_Problem requirements_:
Return the lines of the data below exactly. Start at the first and end with the line containing "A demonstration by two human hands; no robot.".

------ Stored data

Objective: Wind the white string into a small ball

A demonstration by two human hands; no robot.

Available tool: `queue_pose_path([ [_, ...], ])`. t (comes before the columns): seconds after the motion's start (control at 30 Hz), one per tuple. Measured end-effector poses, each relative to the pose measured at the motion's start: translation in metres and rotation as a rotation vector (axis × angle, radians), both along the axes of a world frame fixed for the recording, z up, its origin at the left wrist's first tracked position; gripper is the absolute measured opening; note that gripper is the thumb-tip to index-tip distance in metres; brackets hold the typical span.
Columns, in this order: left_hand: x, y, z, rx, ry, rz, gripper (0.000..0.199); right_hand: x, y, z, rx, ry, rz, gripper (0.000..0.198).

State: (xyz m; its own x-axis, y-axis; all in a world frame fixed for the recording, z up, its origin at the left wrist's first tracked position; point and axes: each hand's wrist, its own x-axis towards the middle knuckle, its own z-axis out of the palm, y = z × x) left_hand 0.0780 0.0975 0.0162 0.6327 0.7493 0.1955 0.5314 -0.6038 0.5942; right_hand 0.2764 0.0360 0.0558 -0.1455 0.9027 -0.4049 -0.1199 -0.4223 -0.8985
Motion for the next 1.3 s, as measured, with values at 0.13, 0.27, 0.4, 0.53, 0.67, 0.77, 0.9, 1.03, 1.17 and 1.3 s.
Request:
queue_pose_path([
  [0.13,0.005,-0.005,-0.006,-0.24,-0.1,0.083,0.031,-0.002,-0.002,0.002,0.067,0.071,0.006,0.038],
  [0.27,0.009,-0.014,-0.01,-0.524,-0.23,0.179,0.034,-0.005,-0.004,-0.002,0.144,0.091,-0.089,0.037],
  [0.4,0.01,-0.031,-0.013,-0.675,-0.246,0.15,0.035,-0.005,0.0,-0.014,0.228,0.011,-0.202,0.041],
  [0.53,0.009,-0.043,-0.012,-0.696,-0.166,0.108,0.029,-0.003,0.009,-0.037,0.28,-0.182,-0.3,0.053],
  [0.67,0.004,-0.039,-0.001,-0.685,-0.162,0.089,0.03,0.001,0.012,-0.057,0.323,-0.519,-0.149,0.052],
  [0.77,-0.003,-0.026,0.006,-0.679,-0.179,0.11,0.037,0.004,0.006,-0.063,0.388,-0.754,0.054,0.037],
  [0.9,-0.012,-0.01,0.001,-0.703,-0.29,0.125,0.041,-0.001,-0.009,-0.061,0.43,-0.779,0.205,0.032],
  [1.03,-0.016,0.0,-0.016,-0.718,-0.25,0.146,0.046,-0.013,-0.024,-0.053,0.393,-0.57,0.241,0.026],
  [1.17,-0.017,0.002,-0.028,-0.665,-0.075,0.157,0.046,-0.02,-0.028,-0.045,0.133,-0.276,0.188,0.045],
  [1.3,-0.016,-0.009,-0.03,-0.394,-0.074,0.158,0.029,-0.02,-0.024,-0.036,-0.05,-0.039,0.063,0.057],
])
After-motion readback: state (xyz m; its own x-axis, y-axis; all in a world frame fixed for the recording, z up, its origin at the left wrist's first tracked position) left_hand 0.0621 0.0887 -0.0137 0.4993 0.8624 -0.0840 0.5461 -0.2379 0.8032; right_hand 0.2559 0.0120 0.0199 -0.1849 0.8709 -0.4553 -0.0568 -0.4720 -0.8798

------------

_Task solution_:
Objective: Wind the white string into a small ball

A demonstration by two human hands; no robot.

That finishes the output.